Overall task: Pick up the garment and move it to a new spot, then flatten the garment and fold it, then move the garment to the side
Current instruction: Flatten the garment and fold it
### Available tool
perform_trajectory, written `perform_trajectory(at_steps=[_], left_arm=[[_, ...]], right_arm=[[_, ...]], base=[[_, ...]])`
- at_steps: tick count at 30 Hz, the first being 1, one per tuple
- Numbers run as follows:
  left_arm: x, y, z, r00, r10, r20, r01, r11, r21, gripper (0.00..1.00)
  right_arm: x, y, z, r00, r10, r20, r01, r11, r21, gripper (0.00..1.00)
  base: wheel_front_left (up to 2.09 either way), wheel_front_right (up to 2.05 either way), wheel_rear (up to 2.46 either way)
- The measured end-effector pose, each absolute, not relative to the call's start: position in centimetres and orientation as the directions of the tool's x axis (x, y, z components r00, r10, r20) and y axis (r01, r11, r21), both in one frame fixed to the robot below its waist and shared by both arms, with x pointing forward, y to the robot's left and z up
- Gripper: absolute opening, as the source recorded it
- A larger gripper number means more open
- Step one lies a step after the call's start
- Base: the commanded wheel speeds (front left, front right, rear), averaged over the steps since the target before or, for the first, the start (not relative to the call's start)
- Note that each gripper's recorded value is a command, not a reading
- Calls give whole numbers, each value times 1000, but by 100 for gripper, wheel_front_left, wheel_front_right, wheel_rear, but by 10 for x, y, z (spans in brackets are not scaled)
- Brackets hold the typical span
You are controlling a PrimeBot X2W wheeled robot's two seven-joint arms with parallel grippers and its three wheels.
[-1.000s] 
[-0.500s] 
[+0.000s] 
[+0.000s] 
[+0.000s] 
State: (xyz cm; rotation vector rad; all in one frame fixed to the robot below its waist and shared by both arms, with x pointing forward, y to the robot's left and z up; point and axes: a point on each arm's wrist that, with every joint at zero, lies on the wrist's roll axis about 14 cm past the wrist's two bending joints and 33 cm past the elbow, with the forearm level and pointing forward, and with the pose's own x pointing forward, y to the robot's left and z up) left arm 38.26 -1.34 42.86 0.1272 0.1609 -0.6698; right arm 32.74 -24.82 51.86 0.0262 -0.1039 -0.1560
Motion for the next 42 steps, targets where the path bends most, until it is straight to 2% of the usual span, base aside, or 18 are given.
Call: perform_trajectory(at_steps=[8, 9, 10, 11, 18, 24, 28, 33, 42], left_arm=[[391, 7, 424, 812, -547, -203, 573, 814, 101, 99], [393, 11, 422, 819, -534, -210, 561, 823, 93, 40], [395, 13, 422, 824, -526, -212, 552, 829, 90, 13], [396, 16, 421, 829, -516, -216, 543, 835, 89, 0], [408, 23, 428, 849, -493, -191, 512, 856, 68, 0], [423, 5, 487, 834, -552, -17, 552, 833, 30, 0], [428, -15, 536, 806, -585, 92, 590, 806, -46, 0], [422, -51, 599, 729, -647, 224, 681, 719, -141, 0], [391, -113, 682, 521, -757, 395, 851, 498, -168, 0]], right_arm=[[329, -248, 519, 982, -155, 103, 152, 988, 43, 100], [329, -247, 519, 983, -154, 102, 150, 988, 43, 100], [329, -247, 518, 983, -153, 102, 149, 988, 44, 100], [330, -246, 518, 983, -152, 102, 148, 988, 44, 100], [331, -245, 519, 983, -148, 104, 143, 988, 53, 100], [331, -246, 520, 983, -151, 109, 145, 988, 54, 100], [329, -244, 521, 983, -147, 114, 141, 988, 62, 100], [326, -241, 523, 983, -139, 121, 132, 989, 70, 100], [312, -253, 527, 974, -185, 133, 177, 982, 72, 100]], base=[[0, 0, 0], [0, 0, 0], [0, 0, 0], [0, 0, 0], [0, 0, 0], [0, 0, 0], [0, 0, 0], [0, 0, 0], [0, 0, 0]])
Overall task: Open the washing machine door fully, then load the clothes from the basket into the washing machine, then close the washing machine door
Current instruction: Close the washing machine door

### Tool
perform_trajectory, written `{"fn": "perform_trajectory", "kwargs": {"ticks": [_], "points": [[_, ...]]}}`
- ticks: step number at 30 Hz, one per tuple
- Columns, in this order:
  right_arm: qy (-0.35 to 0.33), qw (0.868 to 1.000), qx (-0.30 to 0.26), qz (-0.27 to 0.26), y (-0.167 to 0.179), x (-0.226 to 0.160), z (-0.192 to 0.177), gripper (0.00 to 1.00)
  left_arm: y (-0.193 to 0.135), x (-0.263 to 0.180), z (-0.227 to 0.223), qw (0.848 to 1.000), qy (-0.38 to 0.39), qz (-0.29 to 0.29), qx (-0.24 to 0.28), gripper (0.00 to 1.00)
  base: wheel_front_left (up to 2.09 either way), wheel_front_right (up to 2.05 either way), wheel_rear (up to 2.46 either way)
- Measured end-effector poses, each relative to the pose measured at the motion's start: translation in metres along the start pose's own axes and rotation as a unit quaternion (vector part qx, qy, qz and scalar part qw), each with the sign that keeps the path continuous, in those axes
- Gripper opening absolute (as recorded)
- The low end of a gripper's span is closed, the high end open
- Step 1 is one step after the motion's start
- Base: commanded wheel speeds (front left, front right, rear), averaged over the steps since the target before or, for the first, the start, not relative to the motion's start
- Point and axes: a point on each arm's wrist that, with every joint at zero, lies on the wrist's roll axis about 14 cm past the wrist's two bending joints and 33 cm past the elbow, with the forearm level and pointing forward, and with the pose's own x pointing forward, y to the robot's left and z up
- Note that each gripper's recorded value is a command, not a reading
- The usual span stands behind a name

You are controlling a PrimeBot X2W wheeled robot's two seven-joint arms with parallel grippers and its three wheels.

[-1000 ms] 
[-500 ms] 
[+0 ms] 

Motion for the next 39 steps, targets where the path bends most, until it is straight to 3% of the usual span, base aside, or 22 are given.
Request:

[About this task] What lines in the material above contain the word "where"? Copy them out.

[Response for this exercise]
Motion for the next 42 steps, targets where the path bends most, until it is straight to 2% of the usual span, base aside, or 18 are given.
Motion for the next 39 steps, targets where the path bends most, until it is straight to 3% of the usual span, base aside, or 22 are given.

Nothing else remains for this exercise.